YOUR GOAL ▸ Below are several records. Retype exactly those lines running from the one with "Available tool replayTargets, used" through the one with "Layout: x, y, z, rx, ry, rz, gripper", end lines included, and no others.

RECORDS FOR THE TASK ▸
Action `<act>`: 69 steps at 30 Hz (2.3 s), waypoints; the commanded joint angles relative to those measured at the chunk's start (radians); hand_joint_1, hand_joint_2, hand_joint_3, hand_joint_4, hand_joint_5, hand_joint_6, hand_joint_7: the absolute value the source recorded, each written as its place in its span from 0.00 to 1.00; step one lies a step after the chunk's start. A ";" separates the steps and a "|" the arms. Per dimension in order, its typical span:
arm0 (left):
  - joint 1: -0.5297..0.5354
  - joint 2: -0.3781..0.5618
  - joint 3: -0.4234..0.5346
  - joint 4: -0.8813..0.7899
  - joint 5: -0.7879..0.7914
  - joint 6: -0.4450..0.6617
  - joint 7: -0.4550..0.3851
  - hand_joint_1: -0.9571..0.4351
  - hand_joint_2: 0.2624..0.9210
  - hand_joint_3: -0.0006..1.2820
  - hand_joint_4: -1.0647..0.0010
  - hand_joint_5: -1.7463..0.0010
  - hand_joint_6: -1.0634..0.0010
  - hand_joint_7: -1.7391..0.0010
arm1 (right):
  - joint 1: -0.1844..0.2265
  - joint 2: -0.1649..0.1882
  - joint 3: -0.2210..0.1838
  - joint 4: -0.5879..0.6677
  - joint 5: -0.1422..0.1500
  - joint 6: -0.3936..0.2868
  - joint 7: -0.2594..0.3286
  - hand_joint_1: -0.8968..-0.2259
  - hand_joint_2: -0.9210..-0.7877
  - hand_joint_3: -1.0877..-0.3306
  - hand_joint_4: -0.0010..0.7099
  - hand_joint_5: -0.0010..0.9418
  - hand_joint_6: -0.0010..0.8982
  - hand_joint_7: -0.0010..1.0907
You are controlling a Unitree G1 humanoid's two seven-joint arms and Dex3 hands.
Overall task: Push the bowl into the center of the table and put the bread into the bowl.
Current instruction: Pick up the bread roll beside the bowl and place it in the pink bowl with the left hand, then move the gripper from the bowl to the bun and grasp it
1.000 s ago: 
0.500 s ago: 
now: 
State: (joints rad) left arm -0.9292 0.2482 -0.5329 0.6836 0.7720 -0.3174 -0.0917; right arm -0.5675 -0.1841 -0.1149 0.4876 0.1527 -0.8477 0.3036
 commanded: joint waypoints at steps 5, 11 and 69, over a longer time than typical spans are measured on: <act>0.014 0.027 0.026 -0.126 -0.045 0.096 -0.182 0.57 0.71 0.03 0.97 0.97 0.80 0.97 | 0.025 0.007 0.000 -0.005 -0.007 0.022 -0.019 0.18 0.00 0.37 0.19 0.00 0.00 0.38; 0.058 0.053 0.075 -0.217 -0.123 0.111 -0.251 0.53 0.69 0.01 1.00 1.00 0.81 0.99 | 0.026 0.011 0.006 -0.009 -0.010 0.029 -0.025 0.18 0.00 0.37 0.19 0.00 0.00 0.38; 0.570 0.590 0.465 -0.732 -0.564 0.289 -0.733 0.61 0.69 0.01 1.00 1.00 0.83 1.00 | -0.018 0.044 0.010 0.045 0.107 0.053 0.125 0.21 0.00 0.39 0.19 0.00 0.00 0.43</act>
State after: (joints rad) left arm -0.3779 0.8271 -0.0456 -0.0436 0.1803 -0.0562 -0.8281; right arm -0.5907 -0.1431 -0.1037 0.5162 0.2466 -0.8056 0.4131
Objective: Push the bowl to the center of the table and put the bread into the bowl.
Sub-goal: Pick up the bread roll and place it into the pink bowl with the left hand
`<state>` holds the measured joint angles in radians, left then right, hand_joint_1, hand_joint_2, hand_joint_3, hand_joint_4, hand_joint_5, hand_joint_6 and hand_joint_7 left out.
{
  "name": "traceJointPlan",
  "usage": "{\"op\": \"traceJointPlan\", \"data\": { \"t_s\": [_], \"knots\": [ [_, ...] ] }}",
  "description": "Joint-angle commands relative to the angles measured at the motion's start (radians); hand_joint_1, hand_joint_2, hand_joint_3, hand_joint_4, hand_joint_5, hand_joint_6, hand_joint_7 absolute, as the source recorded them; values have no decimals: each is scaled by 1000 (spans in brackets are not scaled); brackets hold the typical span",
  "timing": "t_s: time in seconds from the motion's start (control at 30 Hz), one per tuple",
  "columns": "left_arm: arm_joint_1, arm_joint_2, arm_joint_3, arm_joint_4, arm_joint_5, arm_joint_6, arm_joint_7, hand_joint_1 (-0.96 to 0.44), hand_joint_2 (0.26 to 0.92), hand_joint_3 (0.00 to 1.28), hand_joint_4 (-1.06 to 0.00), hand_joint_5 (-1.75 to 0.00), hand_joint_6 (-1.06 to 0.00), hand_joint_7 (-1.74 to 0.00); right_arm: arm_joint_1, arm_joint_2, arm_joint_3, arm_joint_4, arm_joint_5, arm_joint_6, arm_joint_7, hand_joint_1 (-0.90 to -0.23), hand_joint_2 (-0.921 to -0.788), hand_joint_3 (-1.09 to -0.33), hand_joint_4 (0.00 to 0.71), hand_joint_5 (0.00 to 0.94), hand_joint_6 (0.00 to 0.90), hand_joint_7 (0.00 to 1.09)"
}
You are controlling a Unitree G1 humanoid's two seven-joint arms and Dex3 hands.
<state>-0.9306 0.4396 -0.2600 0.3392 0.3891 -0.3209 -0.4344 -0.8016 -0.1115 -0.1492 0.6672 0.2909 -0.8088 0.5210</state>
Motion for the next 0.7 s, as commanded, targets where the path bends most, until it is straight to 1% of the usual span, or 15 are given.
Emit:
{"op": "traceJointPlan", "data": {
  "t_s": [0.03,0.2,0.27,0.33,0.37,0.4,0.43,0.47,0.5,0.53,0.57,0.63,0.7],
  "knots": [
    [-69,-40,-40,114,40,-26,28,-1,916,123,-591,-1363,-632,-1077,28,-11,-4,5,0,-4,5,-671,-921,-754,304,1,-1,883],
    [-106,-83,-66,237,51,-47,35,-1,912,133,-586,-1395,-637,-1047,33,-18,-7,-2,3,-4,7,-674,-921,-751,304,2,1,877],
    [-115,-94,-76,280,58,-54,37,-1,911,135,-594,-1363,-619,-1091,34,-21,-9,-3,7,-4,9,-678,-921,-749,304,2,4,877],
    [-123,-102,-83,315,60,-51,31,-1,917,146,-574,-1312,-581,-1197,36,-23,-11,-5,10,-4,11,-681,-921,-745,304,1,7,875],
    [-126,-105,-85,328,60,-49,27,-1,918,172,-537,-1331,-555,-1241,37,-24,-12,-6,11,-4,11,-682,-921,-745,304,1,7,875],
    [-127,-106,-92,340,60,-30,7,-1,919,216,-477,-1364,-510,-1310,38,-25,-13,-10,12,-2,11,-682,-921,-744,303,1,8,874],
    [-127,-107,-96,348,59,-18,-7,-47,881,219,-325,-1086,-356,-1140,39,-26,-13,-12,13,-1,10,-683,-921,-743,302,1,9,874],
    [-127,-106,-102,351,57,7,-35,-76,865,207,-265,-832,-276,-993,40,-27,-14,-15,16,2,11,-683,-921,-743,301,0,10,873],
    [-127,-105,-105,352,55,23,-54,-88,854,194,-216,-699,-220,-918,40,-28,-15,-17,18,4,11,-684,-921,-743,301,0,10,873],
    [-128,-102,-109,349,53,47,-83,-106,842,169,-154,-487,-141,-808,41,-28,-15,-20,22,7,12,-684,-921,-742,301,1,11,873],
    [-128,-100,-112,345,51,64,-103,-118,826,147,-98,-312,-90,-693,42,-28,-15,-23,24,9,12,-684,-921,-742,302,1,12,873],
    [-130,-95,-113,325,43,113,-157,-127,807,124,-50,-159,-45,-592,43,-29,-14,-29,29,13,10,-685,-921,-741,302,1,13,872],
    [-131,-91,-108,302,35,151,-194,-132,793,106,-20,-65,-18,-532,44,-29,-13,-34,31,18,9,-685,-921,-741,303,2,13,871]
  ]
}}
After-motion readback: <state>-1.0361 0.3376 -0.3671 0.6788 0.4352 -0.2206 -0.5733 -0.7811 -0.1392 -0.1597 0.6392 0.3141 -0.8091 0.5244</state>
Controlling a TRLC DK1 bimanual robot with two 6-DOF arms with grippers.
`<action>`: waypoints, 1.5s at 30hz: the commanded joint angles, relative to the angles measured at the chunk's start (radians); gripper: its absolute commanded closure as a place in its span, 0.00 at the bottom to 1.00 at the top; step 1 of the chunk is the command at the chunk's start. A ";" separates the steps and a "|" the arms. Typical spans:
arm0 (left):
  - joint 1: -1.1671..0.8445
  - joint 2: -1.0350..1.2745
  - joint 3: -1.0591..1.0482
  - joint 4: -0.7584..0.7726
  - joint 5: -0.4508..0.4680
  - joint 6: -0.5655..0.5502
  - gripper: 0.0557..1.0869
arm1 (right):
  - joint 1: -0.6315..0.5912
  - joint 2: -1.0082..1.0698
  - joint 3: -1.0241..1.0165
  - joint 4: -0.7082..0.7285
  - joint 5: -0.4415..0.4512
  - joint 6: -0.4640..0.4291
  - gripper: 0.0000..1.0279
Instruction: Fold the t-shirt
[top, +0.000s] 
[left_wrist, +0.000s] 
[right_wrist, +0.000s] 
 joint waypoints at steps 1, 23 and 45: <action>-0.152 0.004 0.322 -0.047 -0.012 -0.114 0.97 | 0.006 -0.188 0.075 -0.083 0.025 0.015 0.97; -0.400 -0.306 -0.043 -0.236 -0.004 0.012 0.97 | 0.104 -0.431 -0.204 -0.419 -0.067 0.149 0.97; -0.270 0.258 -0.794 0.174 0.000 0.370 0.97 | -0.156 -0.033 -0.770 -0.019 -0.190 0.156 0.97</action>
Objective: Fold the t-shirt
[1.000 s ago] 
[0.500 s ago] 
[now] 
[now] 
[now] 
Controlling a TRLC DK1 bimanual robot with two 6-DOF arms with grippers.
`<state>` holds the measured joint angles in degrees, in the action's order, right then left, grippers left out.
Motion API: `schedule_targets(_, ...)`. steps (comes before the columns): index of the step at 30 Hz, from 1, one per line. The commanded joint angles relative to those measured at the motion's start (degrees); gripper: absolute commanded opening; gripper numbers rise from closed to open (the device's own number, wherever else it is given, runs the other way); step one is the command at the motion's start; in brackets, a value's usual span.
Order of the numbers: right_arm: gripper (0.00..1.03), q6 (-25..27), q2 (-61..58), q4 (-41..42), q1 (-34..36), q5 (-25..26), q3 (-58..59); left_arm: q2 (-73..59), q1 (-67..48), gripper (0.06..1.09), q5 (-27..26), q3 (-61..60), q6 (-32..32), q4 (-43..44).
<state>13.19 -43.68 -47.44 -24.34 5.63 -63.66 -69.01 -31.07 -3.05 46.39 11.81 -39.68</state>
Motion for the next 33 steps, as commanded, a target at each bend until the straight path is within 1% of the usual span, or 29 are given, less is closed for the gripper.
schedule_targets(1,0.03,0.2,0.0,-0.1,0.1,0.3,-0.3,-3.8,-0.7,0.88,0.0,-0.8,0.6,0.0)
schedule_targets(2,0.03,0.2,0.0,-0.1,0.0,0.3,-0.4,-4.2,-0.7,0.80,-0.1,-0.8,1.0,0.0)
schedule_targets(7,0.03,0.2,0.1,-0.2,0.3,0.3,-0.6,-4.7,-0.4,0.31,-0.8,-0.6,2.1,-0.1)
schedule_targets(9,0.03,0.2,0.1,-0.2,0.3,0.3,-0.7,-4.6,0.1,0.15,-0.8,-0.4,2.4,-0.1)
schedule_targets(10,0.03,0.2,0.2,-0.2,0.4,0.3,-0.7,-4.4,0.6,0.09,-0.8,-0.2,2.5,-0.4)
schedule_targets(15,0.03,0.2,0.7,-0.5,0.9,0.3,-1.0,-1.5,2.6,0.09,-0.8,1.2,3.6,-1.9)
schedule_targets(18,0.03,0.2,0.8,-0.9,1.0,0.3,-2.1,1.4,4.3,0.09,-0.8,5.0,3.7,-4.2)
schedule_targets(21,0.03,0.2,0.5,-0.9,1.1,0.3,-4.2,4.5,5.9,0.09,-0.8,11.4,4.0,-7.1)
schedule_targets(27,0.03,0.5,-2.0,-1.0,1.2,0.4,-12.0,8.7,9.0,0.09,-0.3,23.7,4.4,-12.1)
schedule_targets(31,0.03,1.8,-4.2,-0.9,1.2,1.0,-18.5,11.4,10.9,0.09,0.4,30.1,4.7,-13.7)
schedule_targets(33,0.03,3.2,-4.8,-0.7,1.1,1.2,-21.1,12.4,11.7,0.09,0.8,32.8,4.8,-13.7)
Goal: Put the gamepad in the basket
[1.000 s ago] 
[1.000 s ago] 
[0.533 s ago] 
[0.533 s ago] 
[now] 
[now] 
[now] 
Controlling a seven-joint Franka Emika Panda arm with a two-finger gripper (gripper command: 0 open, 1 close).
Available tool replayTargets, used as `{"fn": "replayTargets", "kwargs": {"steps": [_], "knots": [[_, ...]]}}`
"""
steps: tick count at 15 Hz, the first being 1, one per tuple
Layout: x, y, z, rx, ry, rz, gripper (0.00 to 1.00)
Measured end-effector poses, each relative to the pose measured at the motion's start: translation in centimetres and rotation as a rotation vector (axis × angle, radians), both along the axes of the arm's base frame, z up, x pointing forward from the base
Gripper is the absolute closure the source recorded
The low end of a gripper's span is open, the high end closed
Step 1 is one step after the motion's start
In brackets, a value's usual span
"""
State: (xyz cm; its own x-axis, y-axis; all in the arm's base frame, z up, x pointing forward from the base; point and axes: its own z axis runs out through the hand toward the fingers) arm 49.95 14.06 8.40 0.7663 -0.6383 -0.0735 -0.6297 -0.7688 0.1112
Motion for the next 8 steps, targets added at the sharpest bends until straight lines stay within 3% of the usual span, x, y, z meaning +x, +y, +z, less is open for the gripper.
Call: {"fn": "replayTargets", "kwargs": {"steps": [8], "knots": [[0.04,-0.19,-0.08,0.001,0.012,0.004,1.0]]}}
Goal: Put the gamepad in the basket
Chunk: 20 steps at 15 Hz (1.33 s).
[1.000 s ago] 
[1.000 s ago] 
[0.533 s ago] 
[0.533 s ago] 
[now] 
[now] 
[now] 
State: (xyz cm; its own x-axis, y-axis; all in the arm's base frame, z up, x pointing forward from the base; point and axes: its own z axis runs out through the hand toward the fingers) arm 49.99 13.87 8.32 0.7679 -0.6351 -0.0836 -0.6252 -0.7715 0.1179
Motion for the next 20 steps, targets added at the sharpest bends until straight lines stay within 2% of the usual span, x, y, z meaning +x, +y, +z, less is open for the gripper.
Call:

RESPONSE ▸
Available tool replayTargets, used as `{"fn": "replayTargets", "kwargs": {"steps": [_], "knots": [[_, ...]]}}`
"""
steps: tick count at 15 Hz, the first being 1, one per tuple
Layout: x, y, z, rx, ry, rz, gripper (0.00 to 1.00)

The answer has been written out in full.